-- Exercise goal --
Output everything in the data exactly, leaving the pictures out.

*** Opening Data excerpt ***

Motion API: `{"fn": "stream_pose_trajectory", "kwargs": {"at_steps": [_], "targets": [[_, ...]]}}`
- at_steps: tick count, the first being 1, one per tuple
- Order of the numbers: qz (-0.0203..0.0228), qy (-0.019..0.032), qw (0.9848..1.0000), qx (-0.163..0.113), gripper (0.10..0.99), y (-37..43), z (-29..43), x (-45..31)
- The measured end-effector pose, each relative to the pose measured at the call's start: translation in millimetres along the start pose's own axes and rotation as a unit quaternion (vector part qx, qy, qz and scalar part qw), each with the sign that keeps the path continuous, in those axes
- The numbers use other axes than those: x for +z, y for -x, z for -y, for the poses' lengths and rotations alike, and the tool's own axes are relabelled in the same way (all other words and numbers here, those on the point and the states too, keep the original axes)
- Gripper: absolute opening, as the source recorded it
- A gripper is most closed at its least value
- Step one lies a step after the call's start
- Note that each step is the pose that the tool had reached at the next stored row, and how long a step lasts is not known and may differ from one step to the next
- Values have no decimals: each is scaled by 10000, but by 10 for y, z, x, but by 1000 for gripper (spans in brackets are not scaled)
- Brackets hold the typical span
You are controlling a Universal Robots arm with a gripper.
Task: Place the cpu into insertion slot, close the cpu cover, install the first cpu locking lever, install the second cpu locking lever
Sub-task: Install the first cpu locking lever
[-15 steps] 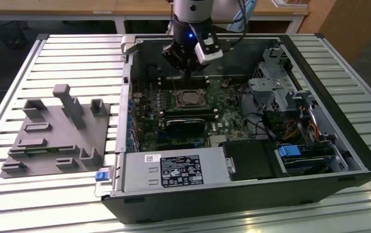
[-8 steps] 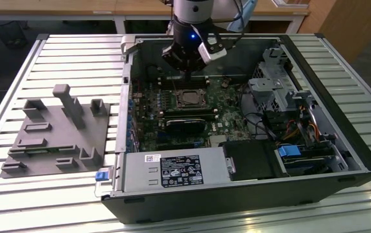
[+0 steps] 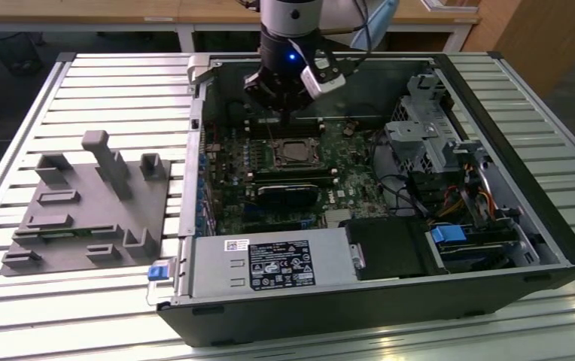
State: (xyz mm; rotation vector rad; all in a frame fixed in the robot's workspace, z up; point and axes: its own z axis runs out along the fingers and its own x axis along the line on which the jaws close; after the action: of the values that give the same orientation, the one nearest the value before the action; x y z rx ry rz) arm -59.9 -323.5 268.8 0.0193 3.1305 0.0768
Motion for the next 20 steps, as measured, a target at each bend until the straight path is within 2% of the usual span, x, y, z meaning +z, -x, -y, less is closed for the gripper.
{"fn": "stream_pose_trajectory", "kwargs": {"at_steps": [3,12,20], "targets": [[12,0,10000,-1,106,-62,1,-1],[20,-1,10000,-2,106,-135,2,-2],[32,0,10000,-3,106,-305,-17,9]]}}
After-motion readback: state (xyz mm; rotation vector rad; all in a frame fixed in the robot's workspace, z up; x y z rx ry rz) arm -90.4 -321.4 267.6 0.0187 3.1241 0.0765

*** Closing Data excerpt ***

-- Exercise result --
Motion API: `{"fn": "stream_pose_trajectory", "kwargs": {"at_steps": [_], "targets": [[_, ...]]}}`
- at_steps: tick count, the first being 1, one per tuple
- Order of the numbers: qz (-0.0203..0.0228), qy (-0.019..0.032), qw (0.9848..1.0000), qx (-0.163..0.113), gripper (0.10..0.99), y (-37..43), z (-29..43), x (-45..31)
- The measured end-effector pose, each relative to the pose measured at the call's start: translation in millimetres along the start pose's own axes and rotation as a unit quaternion (vector part qx, qy, qz and scalar part qw), each with the sign that keeps the path continuous, in those axes
- The numbers use other axes than those: x for +z, y for -x, z for -y, for the poses' lengths and rotations alike, and the tool's own axes are relabelled in the same way (all other words and numbers here, those on the point and the states too, keep the original axes)
- Gripper: absolute opening, as the source recorded it
- A gripper is most closed at its least value
- Step one lies a step after the call's start
- Note that each step is the pose that the tool had reached at the next stored row, and how long a step lasts is not known and may differ from one step to the next
- Values have no decimals: each is scaled by 10000, but by 10 for y, z, x, but by 1000 for gripper (spans in brackets are not scaled)
- Brackets hold the typical span
You are controlling a Universal Robots arm with a gripper.
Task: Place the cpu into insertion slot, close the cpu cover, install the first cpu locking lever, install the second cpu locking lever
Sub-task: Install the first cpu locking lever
[-15 steps] 
[-8 steps] 
[+0 steps] 
State: (xyz mm; rotation vector rad; all in a frame fixed in the robot's workspace, z up; point and axes: its own z axis runs out along the fingers and its own x axis along the line on which the jaws close; after the action: of the values that give the same orientation, the one nearest the value before the action; x y z rx ry rz) arm -59.9 -323.5 268.8 0.0193 3.1305 0.0768
Motion for the next 20 steps, as measured, a target at each bend until the straight path is within 2% of the usual span, x, y, z meaning +z, -x, -y, less is closed for the gripper.
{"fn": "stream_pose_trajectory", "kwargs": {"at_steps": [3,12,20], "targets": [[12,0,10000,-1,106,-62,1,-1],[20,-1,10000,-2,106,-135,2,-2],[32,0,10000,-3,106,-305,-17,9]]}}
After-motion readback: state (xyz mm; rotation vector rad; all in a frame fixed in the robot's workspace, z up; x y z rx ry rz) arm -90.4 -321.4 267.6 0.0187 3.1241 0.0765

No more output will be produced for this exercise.